* **ASSIGNMENT**
Of all the lines in the records below, copy only those that contain the string "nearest".

___ DATASET RECORDS ___

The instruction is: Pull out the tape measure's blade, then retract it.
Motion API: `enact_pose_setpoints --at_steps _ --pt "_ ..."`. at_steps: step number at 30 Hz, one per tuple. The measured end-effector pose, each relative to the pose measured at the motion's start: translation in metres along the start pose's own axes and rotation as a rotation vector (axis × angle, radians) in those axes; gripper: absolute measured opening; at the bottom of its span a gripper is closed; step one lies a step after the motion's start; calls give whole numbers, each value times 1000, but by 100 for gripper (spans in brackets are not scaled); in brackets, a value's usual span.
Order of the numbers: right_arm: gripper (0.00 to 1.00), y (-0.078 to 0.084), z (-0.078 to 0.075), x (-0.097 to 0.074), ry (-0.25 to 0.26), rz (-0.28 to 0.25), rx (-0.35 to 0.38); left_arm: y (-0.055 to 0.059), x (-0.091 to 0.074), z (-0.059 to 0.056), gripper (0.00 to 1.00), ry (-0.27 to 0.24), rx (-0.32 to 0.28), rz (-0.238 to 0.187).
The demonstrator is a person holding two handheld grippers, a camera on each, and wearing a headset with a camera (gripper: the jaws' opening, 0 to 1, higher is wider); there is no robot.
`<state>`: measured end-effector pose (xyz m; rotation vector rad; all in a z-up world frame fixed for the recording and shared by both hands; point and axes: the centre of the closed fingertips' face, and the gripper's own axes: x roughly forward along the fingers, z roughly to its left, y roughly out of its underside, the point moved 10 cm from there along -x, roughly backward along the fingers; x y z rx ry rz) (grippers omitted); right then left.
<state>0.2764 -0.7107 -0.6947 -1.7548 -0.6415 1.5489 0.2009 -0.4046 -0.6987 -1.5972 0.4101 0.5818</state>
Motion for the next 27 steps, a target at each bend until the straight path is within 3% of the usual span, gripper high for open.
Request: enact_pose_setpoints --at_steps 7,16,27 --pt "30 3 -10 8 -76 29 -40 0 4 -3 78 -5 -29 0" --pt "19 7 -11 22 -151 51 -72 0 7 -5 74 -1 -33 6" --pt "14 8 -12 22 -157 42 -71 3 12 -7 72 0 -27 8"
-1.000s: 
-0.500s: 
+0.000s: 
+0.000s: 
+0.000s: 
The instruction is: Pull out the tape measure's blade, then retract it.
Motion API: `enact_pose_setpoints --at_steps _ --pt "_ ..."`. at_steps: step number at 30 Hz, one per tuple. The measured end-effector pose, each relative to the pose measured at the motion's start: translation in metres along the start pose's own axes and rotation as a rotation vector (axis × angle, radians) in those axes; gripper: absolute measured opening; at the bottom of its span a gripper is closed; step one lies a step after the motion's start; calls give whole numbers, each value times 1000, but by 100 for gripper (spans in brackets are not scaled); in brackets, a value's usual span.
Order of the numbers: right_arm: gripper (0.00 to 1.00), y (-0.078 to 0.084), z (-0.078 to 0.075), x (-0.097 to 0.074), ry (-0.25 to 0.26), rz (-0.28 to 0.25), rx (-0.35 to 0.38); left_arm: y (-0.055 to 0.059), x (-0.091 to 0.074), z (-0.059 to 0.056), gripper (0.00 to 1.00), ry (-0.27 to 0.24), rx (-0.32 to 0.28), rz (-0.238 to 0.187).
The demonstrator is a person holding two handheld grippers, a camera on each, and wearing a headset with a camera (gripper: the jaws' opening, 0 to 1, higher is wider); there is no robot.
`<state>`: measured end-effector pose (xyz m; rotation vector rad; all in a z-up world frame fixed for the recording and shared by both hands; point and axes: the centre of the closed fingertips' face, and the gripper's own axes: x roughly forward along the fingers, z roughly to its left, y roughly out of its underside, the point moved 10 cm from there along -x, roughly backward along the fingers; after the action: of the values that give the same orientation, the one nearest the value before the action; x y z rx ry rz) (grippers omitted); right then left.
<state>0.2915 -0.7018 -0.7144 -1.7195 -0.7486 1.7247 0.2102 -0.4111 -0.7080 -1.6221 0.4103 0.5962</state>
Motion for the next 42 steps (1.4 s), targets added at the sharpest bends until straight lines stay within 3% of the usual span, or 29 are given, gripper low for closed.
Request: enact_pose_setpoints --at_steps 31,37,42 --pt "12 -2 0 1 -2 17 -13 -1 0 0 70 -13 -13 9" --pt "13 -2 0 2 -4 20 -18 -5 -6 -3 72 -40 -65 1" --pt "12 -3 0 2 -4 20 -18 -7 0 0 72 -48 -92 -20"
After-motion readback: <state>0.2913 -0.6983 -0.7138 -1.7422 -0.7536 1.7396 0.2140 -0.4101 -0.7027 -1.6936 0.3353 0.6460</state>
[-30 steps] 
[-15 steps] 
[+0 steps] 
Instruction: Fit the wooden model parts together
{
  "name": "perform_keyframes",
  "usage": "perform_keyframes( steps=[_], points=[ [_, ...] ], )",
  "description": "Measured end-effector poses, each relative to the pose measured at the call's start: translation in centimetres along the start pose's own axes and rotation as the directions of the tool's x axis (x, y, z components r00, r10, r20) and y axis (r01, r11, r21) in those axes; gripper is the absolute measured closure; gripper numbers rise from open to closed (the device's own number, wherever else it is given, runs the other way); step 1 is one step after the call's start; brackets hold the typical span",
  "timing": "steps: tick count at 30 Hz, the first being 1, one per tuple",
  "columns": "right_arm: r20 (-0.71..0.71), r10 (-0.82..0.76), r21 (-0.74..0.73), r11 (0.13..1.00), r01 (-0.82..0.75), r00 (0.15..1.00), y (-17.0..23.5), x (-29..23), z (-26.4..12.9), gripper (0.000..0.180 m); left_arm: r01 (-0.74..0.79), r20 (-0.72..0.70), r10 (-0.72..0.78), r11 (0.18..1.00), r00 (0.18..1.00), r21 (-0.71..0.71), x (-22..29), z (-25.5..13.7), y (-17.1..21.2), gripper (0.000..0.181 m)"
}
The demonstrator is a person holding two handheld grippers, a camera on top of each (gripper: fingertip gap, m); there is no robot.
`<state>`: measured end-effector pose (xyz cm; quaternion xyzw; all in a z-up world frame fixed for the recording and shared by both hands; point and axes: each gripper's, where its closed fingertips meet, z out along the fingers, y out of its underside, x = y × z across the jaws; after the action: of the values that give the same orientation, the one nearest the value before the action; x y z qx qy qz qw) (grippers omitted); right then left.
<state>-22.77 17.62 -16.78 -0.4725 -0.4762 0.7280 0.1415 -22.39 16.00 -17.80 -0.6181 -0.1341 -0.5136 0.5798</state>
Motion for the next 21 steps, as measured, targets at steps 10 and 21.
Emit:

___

* **THE COMPLETED TASK**
`<state>`: measured end-effector pose (xyz m; rotation vector rad; all in a z-up world frame fixed for the recording and shared by both hands; point and axes: the centre of the closed fingertips' face, and the gripper's own axes: x roughly forward along the fingers, z roughly to its left, y roughly out of its underside, the point moved 10 cm from there along -x, roughly backward along the fingers; after the action: of the values that give the same orientation, the one nearest the value before the action; x y z rx ry rz) (grippers omitted); right then left.
`<state>`: measured end-effector pose (xyz cm; quaternion xyzw; all in a z-up world frame fixed for the recording and shared by both hands; point and axes: each gripper's, where its closed fingertips meet, z out along the fingers, y out of its underside, x = y × z across the jaws; after the action: of the values that give the same orientation, the one nearest the value before the action; x y z qx qy qz qw) (grippers omitted); right then left.

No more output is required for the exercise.